* WHAT IS BEING ASKED *
The full listing, copied exactly, is the required output.
::::::
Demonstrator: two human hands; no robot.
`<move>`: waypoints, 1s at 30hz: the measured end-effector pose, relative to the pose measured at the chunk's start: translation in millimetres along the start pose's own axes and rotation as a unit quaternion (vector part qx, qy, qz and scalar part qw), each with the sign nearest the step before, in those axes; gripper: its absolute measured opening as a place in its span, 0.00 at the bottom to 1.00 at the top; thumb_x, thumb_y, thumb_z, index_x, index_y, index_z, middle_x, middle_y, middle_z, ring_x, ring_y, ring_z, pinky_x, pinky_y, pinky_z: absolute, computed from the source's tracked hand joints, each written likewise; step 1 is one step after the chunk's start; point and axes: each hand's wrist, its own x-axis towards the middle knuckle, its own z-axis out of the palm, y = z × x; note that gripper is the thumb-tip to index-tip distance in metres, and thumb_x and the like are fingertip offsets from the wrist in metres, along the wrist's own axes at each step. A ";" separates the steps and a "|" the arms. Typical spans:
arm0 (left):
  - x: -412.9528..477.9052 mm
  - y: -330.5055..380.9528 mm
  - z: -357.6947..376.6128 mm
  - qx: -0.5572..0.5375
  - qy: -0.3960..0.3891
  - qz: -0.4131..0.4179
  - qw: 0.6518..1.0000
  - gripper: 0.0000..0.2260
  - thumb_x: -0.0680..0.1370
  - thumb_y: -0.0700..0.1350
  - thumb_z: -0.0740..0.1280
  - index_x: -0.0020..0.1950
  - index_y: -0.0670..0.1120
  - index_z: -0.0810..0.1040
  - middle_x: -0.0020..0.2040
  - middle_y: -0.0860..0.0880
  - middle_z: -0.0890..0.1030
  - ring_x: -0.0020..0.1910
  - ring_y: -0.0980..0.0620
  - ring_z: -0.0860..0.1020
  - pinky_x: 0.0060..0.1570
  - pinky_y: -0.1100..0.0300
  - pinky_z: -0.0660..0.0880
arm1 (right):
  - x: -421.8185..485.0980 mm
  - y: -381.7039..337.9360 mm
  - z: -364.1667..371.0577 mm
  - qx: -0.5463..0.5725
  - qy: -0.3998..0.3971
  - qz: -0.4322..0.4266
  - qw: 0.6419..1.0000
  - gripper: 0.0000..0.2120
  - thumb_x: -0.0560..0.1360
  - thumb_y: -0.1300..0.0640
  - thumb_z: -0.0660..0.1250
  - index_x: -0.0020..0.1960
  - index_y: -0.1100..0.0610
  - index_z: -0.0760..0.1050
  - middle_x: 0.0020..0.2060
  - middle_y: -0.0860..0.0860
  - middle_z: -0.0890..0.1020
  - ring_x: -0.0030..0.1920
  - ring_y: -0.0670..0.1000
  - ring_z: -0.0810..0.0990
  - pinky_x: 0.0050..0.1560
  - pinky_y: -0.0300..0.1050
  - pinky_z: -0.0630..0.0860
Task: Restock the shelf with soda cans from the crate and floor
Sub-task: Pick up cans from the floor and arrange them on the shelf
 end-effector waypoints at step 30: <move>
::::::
* OUTPUT FOR THIS TASK *
Demonstrator: two human hands; no robot.
`<move>`: waypoints, 1s at 30hz: the measured end-effector pose, relative to the pose measured at the chunk's start: translation in millimetres along the start pose's own axes and rotation as a unit quaternion (vector part qx, qy, qz and scalar part qw), each with the sign nearest the step before, in those axes; gripper: its absolute measured opening as a place in its span, 0.00 at the bottom to 1.00 at the top; thumb_x, thumb_y, thumb_z, index_x, index_y, index_z, middle_x, middle_y, middle_z, ring_x, ring_y, ring_z, pinky_x, pinky_y, pinky_z: absolute, computed from the source's tracked hand joints, each written likewise; step 1 is one step after the chunk's start; point and axes: each hand's wrist, its own x-axis towards the middle knuckle, its own z-axis out of the palm, y = z × x; note that gripper is the thumb-tip to index-tip distance in metres, and thumb_x and the like are fingertip offsets from the wrist in metres, along the wrist's own axes at each step. A ";" separates the steps and a "|" the arms. Typical spans:
arm0 (left):
  - x: -412.9528..477.9052 mm
  - y: -330.5055..380.9528 mm
  - z: -357.6947..376.6128 mm
  - qx: -0.5572..0.5375
  - qy: -0.3960..0.3891
  - qz: -0.4131..0.4179
  - qw: 0.6518..1.0000
  - gripper: 0.0000..0.2260
  - thumb_x: -0.0680..0.1370
  - thumb_y: -0.0700..0.1350
  - thumb_z: -0.0740..0.1280
  - index_x: -0.0020..0.1950
  - index_y: -0.0670..0.1120
  - index_z: -0.0810..0.1040
  - middle_x: -0.0020..0.2040
  - middle_y: -0.0860..0.0880
  - middle_z: -0.0890..0.1030
  - ring_x: -0.0020..0.1910
  - ring_y: -0.0980..0.0620
  - ring_z: -0.0860..0.1020
  - pinky_x: 0.0060..0.1570
  - pinky_y: -0.1100..0.0300
  - pinky_z: -0.0660..0.0880
arm1 (right):
  - x: -421.8185..485.0980 mm
  - y: -381.7039..337.9360 mm
  - z: -364.1667..371.0577 mm
  - qx: -0.5463..0.5725
  - qy: -0.3998..0.3971
  - qz: -0.4322..0.4266
  - qw: 0.6419..1.0000
  - gripper: 0.0000..0.2120
  - thumb_x: -0.0560..0.1360
  - thumb_y: -0.1300..0.0640
  - thumb_z: -0.0660..0.1250
  - index_x: -0.0020..0.1960
  - index_y: -0.1100..0.0610
  - index_z: -0.0760..0.1050
  - middle_x: 0.0020..0.2060
  - middle_y: -0.0860..0.0860
  - middle_z: -0.0890..0.1020
  - ring_x: -0.0030..0.1920
  - ring_y: -0.0670..0.1000
  - ring_z: -0.0810..0.0990
  - pinky_x: 0.0050..0.1560
  - pinky_y: -0.0300..0.1050
  - pinky_z: -0.0630..0.0860
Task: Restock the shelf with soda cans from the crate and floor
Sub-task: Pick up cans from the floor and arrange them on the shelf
 end-effector waypoints at step 30: <move>

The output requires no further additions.